◆ **To do**
Every line in the data below from the one containing "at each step" down to the one containing "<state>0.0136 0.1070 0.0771", both included, must be retyped exactly; no other line is to appear.

◆ **Source information**
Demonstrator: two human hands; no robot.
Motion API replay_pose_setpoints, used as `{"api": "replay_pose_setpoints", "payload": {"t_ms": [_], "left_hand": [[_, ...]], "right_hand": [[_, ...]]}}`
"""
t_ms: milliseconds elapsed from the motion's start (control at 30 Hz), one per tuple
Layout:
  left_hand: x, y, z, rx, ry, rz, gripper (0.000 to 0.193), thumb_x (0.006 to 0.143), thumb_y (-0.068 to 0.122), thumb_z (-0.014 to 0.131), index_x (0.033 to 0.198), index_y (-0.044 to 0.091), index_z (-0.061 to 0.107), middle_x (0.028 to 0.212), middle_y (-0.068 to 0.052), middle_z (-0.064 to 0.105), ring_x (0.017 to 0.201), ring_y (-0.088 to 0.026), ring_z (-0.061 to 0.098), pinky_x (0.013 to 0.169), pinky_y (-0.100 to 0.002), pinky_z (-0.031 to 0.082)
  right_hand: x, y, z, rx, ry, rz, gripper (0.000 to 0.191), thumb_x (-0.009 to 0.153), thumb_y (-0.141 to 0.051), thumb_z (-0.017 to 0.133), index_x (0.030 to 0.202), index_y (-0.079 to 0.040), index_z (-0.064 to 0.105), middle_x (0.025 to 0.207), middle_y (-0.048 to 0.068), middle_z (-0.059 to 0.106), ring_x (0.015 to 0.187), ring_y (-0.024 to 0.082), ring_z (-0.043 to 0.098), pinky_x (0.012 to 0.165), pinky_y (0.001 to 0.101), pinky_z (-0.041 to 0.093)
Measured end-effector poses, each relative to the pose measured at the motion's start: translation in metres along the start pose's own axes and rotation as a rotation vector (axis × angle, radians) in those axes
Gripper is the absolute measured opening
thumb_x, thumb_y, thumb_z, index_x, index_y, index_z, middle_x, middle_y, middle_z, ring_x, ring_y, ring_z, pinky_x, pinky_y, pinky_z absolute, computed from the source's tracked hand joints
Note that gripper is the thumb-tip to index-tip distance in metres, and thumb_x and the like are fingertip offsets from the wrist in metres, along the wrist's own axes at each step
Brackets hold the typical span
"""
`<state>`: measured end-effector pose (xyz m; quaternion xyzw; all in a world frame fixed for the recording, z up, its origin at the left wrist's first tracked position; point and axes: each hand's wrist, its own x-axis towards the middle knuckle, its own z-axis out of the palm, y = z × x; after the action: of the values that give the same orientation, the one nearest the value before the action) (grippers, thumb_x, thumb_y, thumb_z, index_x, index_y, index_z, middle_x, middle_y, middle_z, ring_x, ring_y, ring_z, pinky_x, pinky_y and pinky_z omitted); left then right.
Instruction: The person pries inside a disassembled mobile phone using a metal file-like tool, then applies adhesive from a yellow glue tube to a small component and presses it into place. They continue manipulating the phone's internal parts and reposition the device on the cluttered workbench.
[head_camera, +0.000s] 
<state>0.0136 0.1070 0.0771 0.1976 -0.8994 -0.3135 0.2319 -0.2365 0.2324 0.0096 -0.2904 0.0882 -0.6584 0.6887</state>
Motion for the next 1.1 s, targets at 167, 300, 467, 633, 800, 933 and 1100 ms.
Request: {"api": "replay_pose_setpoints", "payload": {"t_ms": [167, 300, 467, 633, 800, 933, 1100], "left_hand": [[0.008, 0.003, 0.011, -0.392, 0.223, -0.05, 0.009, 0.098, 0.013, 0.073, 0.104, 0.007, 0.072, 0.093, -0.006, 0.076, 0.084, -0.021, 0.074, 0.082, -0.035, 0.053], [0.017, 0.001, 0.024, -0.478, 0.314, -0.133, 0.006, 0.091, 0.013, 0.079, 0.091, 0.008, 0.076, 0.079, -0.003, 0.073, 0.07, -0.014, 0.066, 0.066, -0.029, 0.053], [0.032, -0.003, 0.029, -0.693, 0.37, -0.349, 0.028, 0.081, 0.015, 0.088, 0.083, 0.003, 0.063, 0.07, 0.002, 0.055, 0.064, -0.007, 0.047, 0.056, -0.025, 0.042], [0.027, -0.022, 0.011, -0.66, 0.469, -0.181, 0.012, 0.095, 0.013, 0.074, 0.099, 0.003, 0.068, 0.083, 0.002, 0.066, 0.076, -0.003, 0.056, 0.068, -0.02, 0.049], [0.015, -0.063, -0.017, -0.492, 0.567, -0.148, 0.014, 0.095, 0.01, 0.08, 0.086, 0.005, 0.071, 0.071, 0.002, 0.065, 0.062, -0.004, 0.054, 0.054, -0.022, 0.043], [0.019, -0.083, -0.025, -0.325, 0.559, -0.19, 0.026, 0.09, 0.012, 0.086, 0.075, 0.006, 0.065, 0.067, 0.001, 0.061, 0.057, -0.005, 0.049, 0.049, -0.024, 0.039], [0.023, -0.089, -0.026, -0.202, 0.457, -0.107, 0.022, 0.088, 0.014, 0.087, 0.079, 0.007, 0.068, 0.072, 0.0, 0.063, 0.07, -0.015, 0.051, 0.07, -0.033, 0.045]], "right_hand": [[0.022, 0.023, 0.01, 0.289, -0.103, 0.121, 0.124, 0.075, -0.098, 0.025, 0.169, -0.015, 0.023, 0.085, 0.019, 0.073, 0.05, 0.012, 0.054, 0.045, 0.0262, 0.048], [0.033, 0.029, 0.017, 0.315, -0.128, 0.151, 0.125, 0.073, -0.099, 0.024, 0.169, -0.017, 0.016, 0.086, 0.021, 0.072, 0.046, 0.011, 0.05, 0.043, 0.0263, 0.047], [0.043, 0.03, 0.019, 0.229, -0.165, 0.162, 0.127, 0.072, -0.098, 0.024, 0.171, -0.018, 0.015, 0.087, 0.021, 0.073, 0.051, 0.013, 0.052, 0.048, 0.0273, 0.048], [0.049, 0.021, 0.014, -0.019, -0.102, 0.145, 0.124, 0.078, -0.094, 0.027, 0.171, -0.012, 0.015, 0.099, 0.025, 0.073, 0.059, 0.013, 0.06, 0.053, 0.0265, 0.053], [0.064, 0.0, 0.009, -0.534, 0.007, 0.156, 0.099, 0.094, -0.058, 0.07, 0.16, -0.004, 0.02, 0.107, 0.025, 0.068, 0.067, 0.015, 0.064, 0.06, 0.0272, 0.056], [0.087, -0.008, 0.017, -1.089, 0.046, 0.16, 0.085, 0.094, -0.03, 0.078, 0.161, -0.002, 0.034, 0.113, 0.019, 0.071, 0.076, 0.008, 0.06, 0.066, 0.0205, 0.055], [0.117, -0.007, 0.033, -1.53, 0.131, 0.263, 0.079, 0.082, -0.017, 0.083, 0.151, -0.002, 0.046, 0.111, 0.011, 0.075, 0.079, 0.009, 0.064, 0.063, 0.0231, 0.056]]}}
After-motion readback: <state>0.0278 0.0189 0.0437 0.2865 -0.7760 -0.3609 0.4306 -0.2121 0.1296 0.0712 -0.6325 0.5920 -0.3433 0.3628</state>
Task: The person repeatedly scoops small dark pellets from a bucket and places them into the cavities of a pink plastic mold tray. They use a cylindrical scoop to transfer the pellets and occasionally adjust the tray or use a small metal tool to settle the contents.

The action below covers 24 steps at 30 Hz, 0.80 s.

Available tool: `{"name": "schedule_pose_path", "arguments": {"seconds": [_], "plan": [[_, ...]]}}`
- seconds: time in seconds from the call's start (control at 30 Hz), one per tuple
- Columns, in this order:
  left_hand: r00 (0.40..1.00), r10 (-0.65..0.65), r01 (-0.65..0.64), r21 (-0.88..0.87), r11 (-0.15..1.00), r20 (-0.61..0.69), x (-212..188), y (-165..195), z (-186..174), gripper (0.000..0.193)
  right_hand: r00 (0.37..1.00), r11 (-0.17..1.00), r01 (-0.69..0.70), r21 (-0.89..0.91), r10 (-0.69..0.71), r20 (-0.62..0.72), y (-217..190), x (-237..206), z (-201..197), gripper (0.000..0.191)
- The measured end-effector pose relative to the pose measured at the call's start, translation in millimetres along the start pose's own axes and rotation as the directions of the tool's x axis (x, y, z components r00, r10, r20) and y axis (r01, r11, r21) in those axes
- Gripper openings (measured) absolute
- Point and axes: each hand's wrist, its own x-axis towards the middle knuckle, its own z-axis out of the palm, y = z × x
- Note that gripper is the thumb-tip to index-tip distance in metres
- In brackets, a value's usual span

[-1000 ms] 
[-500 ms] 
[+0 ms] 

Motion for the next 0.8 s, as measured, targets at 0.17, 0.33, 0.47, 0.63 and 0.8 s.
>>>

◆ **Exercise answer**
Note that gripper is the thumb-tip to index-tip distance in metres, and thumb_x and the like are fingertip offsets from the wrist in metres, along the wrist's own axes at each step
Brackets hold the typical span
"""
`<state>`: measured end-effector pose (xyz m; quaternion xyzw; all in a world frame fixed for the recording, z up, its origin at the left wrist's first tracked position; point and axes: each hand's wrist, its own x-axis towards the middle knuckle, its own z-axis out of the palm, y = z × x; after the action: of the values that give the same orientation, the one nearest the value before the action) (grippers, thumb_x, thumb_y, thumb_z, index_x, index_y, index_z, middle_x, middle_y, middle_z, ring_x, ring_y, ring_z, pinky_x, pinky_y and pinky_z omitted); left then right.
Instruction: The person pries inside a disassembled mobile phone using a metal file-like tool, then applies adhesive from a yellow glue tube to a small component and presses it into place. They continue manipulating the phone's internal parts and reposition the device on the cluttered workbench.
[head_camera, +0.000s] 
<state>0.0136 0.1070 0.0771 0.1976 -0.8994 -0.3135 0.2319 -0.2365 0.2324 0.0096 -0.2904 0.0882 -0.6584 0.6887</state>

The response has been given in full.